*** PROVIDED DATA

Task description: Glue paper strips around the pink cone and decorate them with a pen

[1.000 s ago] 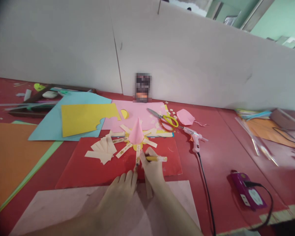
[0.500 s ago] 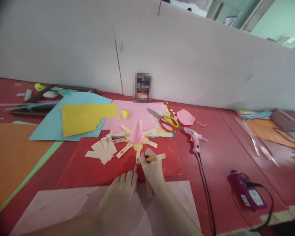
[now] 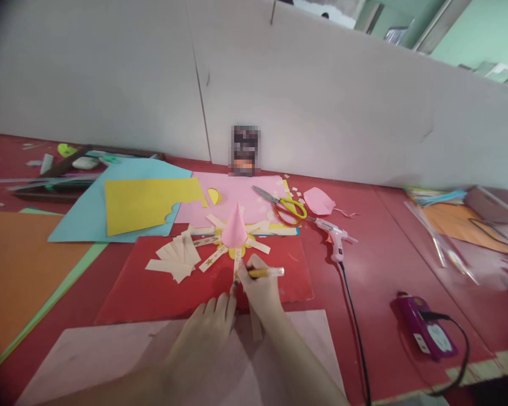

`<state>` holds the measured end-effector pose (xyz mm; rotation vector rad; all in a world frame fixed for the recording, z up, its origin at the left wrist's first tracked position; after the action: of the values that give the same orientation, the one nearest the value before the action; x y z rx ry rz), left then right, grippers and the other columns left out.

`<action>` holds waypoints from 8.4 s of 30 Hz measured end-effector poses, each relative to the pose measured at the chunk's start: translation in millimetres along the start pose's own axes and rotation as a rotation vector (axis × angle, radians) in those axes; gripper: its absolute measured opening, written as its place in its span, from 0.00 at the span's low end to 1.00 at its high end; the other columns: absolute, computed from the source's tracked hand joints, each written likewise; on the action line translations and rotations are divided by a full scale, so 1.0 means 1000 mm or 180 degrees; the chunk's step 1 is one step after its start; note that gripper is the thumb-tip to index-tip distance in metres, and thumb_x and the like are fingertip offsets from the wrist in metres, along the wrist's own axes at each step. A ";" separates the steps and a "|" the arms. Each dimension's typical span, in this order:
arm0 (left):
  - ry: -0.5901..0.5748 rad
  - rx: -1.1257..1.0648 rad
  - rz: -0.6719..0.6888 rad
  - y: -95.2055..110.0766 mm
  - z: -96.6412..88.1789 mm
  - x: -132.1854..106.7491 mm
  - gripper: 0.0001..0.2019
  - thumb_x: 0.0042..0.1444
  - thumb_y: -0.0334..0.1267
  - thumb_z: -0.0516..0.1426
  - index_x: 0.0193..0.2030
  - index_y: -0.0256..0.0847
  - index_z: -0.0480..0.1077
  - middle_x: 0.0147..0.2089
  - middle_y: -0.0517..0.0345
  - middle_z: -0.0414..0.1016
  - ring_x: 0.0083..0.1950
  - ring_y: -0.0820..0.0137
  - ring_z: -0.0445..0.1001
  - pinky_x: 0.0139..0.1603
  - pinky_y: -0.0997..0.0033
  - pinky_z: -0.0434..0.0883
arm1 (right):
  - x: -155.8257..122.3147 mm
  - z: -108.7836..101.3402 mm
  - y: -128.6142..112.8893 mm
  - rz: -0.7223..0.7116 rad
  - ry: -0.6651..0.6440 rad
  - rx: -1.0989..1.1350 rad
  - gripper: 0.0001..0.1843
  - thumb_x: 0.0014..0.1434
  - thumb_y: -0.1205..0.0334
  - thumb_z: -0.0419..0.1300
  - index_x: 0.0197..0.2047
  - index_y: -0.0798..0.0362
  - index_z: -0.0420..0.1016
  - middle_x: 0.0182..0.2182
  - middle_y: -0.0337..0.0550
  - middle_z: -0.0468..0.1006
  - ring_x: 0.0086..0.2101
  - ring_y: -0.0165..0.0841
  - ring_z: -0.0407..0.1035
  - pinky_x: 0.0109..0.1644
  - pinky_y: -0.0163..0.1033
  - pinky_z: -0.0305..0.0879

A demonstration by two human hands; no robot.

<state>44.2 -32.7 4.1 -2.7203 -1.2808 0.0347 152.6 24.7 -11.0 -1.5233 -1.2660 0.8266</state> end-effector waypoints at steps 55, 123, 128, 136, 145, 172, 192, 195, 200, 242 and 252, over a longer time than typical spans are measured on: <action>-0.0053 0.0010 -0.0001 -0.001 0.002 0.000 0.17 0.49 0.32 0.52 0.47 0.29 0.68 0.33 0.48 0.68 0.30 0.63 0.68 0.30 0.64 0.66 | -0.001 -0.002 -0.004 0.0021 0.0068 0.0006 0.18 0.54 0.54 0.53 0.18 0.50 0.52 0.11 0.28 0.56 0.14 0.23 0.52 0.19 0.30 0.51; 0.0694 -0.0739 -0.0364 -0.068 -0.045 0.048 0.11 0.62 0.35 0.47 0.37 0.40 0.70 0.34 0.57 0.72 0.37 0.67 0.72 0.33 0.69 0.67 | 0.016 -0.036 0.003 0.0108 0.0666 0.0880 0.20 0.54 0.51 0.57 0.20 0.50 0.53 0.09 0.26 0.56 0.12 0.22 0.52 0.17 0.30 0.48; 0.1844 -0.1301 -0.1157 -0.121 -0.091 0.075 0.08 0.58 0.40 0.53 0.40 0.41 0.69 0.40 0.57 0.71 0.39 0.69 0.70 0.40 0.70 0.66 | 0.022 -0.045 0.008 0.0194 0.0926 0.1096 0.20 0.53 0.51 0.58 0.19 0.50 0.53 0.08 0.26 0.56 0.12 0.22 0.51 0.17 0.30 0.45; 0.1181 -0.1502 -0.0998 -0.112 -0.073 0.110 0.09 0.56 0.43 0.55 0.34 0.40 0.69 0.40 0.57 0.72 0.42 0.67 0.71 0.44 0.66 0.64 | 0.024 -0.046 0.009 0.0295 0.1072 0.1265 0.20 0.52 0.52 0.58 0.19 0.50 0.53 0.07 0.26 0.55 0.11 0.22 0.48 0.16 0.30 0.41; 0.1451 -0.1330 -0.0866 -0.117 -0.093 0.115 0.08 0.56 0.41 0.52 0.32 0.40 0.69 0.37 0.56 0.73 0.41 0.66 0.70 0.51 0.62 0.62 | 0.022 -0.059 0.000 0.0252 0.1405 0.1310 0.19 0.53 0.54 0.58 0.19 0.51 0.55 0.08 0.26 0.56 0.12 0.22 0.50 0.17 0.29 0.45; 0.0480 -0.1627 -0.0637 -0.114 -0.066 0.116 0.09 0.57 0.41 0.49 0.34 0.42 0.68 0.43 0.57 0.75 0.48 0.64 0.71 0.62 0.48 0.41 | 0.023 -0.057 0.007 0.0340 0.1493 0.1430 0.19 0.52 0.54 0.59 0.19 0.51 0.55 0.08 0.26 0.55 0.12 0.22 0.48 0.18 0.31 0.43; 0.1773 -0.1845 -0.0893 -0.112 -0.070 0.073 0.13 0.60 0.36 0.48 0.52 0.42 0.61 0.51 0.52 0.66 0.54 0.66 0.64 0.54 0.64 0.62 | 0.023 -0.053 0.011 0.0434 0.1395 0.1254 0.20 0.52 0.50 0.59 0.20 0.51 0.54 0.09 0.26 0.53 0.12 0.21 0.47 0.16 0.30 0.42; 0.1315 -0.1599 -0.0479 -0.094 -0.050 0.054 0.10 0.61 0.34 0.46 0.44 0.41 0.65 0.43 0.54 0.70 0.47 0.66 0.68 0.47 0.64 0.66 | 0.024 -0.046 0.012 0.0406 0.1205 0.1251 0.21 0.51 0.48 0.59 0.20 0.50 0.54 0.09 0.25 0.51 0.12 0.21 0.46 0.15 0.30 0.41; 0.0488 -0.0947 0.0169 -0.059 -0.007 0.031 0.14 0.61 0.31 0.44 0.50 0.38 0.65 0.49 0.51 0.70 0.47 0.64 0.70 0.45 0.63 0.68 | 0.023 -0.028 0.003 0.0086 0.0573 0.1056 0.20 0.51 0.48 0.59 0.21 0.51 0.56 0.10 0.27 0.57 0.13 0.23 0.52 0.18 0.30 0.49; -0.0026 0.0050 0.0350 -0.029 0.014 0.010 0.25 0.51 0.21 0.43 0.57 0.30 0.62 0.58 0.44 0.65 0.51 0.58 0.68 0.45 0.58 0.69 | 0.020 0.000 0.002 -0.0352 -0.0286 0.0236 0.12 0.56 0.54 0.55 0.26 0.49 0.59 0.18 0.33 0.67 0.20 0.27 0.64 0.24 0.32 0.60; 0.0022 0.0087 0.0379 -0.029 0.014 0.011 0.24 0.51 0.21 0.45 0.56 0.30 0.63 0.56 0.44 0.67 0.50 0.58 0.69 0.44 0.59 0.69 | 0.018 -0.002 0.000 -0.0460 -0.0188 -0.0026 0.15 0.56 0.54 0.54 0.23 0.50 0.56 0.14 0.31 0.63 0.16 0.25 0.58 0.21 0.31 0.55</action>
<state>27.4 -4.4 -5.8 -2.7672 -1.1069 0.0541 159.1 41.8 -9.2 -1.4046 -1.4067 0.7781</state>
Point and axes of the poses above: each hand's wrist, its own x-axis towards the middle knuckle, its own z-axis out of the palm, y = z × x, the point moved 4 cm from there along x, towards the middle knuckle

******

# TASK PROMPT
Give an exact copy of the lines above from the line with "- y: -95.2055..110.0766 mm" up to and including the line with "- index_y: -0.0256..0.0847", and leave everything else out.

# TASK ANSWER
  - y: -95.2055..110.0766 mm
  - z: -96.6412..88.1789 mm
  - x: -132.1854..106.7491 mm
  - gripper: 0.0001..0.2019
  - thumb_x: 0.0042..0.1444
  - thumb_y: -0.0334..0.1267
  - thumb_z: -0.0516..0.1426
  - index_x: 0.0193..0.2030
  - index_y: -0.0256..0.0847

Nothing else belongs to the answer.